Goal of the exercise: Scan the material and copy out each line where the word "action" occurs.

Data for this task:
____________________
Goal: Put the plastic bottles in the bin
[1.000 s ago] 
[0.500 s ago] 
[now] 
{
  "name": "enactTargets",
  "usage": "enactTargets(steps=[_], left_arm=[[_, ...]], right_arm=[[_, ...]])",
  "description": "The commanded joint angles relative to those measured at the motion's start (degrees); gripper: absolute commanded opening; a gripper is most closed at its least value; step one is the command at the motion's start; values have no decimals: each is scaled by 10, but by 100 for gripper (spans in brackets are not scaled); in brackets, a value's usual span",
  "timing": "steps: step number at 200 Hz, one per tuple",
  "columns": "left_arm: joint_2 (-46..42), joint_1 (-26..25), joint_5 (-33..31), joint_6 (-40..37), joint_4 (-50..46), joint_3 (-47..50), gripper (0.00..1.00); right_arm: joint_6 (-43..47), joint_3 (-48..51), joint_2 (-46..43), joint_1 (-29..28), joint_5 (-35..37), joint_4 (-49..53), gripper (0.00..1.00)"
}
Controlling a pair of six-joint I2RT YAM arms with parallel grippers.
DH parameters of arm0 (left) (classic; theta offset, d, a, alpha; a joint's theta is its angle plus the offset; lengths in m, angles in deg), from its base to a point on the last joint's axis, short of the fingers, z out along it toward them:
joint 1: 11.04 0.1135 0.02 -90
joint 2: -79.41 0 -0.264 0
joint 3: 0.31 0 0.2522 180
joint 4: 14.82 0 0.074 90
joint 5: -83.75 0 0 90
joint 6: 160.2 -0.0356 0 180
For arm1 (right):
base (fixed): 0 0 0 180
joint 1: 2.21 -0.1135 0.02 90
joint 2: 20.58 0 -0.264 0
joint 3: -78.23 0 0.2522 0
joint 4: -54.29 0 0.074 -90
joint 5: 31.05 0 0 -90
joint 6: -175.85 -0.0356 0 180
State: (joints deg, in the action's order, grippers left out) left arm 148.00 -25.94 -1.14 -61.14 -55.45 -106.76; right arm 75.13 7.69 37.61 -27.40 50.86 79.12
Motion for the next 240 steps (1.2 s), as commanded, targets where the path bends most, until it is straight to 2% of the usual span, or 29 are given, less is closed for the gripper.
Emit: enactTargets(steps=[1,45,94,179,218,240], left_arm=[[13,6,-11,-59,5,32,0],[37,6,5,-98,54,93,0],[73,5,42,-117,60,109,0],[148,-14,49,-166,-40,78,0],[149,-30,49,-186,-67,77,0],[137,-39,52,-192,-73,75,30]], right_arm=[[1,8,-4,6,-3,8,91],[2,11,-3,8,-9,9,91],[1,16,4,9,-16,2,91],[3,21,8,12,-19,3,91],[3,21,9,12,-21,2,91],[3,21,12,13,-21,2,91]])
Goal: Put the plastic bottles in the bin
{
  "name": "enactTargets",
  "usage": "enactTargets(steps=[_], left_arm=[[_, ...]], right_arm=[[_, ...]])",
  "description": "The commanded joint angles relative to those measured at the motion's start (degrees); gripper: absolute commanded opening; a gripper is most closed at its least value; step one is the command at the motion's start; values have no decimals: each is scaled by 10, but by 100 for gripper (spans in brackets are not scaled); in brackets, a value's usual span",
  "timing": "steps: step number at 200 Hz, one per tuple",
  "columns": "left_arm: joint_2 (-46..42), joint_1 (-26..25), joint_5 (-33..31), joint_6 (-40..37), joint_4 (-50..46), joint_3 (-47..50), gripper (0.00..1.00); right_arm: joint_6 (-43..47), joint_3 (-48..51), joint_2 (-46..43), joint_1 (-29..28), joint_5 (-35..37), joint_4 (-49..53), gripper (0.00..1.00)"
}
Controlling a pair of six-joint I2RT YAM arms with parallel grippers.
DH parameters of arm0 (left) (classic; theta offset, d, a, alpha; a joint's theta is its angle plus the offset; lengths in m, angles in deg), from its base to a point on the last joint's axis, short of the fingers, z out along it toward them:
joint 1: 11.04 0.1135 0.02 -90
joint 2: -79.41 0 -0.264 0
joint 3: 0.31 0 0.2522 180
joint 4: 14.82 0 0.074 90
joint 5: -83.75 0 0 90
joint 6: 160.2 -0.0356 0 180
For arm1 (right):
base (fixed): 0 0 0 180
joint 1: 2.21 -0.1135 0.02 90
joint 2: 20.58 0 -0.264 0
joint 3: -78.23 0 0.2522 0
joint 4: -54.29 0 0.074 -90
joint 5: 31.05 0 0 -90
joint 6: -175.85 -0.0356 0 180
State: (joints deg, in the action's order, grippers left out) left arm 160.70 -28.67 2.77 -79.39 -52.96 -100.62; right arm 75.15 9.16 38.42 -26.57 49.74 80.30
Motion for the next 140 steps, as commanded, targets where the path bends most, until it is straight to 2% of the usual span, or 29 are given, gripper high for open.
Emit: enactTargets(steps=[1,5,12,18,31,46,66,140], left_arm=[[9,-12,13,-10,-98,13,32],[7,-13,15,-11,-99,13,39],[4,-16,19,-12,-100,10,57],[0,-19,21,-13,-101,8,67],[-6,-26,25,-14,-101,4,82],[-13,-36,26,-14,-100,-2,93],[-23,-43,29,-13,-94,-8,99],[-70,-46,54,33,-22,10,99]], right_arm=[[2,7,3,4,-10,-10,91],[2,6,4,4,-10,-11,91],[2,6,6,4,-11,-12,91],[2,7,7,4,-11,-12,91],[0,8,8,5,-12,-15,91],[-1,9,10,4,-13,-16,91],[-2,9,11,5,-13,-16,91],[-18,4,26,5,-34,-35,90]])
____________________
Exercise result:
State: (joints deg, in the action's order, grippers left out) left arm 148.00 -25.94 -1.14 -61.14 -55.45 -106.76; right arm 75.13 7.69 37.61 -27.40 50.86 79.12
State: (joints deg, in the action's order, grippers left out) left arm 160.70 -28.67 2.77 -79.39 -52.96 -100.62; right arm 75.15 9.16 38.42 -26.57 49.74 80.30

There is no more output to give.